The film is a Muslim period drama set in the erstwhile Era of Lucknow woven around a mythical story of Bahut Begum's manor.

Plot
The film is set in Lucknow, where widower, Nawab Mirza Sultan lives with his daughter Zeenat Jahan in an old mansion, as he no longer has much wealth. They pretend to be wealthy, rent out part of the mansion, and the daughter desires luxuries that the father cannot afford. She visits a local jewellery shop to try on jewels (in pretence that she will buy) that she cannot afford. There a rich man, Nawab Sikandar Mirza, sees her and falls in love with her.  Zeenat, on the other hand, is in love with Nawab Yusuf, and they meet each other at a nearby Sufi shrine every Thursday.

In a twist of fate, Yusuf's uncle connivingly fixes her marriage with Nawab Sikandar Mirza, though she assumes it is with Yusuf. When she finds the truth, it is the day of marriage. Dressed as a bride she goes to the local shrine hoping to meet Yusuf there, as it's Thursday. But because Yousuf is out of town, he never shows up and Zeenat faints. On the other side, the marriage ceremony has commenced without her, as everyone believes that Bride (as per the custom of that time) is in her carriage behind the curtains, and her silence is equivalent to saying "I Do".  At Nawab Sikander Mirza's Haveli, the 'doli' comes empty. Unknown to him as to what happened, he and his sister Suraiya hide the fact that Bahu Begum isn't in it, but instead proclaim that she is ill, and thus no one is able to meet her.

Zeenat wakes up at the shrine past midnight and returns home but her disgraced and enraged father asks her to leave. She then goes to Yusuf's house to seek shelter, not knowing that he is out of town, and is told by his maternal Uncle, Mir Qurbani Ali, that Yusuf does not love her and has relocated to Allahabad for a few months.
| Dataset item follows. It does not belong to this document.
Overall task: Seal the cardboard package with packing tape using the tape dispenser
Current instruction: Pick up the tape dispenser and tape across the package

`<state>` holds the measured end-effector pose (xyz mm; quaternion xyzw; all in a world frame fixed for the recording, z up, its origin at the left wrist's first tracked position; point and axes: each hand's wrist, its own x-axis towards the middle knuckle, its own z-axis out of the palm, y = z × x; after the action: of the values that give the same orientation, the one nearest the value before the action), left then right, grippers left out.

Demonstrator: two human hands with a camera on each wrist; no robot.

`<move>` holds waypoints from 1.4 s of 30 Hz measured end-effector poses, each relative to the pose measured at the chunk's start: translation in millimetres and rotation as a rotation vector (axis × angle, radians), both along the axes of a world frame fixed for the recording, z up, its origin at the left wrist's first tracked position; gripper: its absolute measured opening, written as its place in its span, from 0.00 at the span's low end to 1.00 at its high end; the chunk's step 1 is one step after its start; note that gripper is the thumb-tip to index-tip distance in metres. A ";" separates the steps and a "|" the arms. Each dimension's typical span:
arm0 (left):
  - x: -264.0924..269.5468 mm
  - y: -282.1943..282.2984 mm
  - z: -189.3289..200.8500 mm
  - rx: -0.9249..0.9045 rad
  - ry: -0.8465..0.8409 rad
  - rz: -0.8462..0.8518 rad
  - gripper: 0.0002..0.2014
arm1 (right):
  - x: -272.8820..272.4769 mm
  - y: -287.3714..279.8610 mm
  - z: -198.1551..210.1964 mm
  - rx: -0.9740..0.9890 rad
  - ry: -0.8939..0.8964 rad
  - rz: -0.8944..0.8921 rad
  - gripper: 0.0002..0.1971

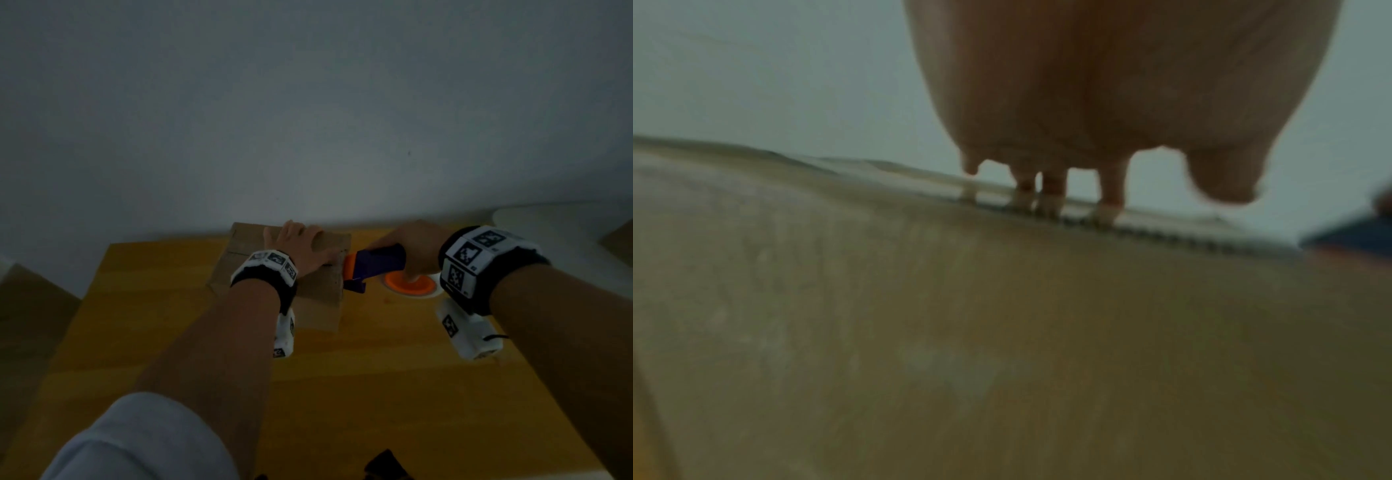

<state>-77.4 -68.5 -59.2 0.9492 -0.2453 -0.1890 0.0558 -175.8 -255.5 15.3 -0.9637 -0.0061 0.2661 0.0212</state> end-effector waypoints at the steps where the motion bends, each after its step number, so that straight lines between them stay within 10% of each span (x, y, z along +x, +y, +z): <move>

She then goes to her in-laws but is unable to speak freely with her 'husband' as he is angry and distracted. Devastated she runs away from there to go back to the nearby dargah (Sufi shrine), but trips and falls in front of a horse carriage being ridden by a courtesan, returning from her late night function. Zeenat wakes up at the home of the courtesan, Nazeeran Bai, who had rescued her from the road.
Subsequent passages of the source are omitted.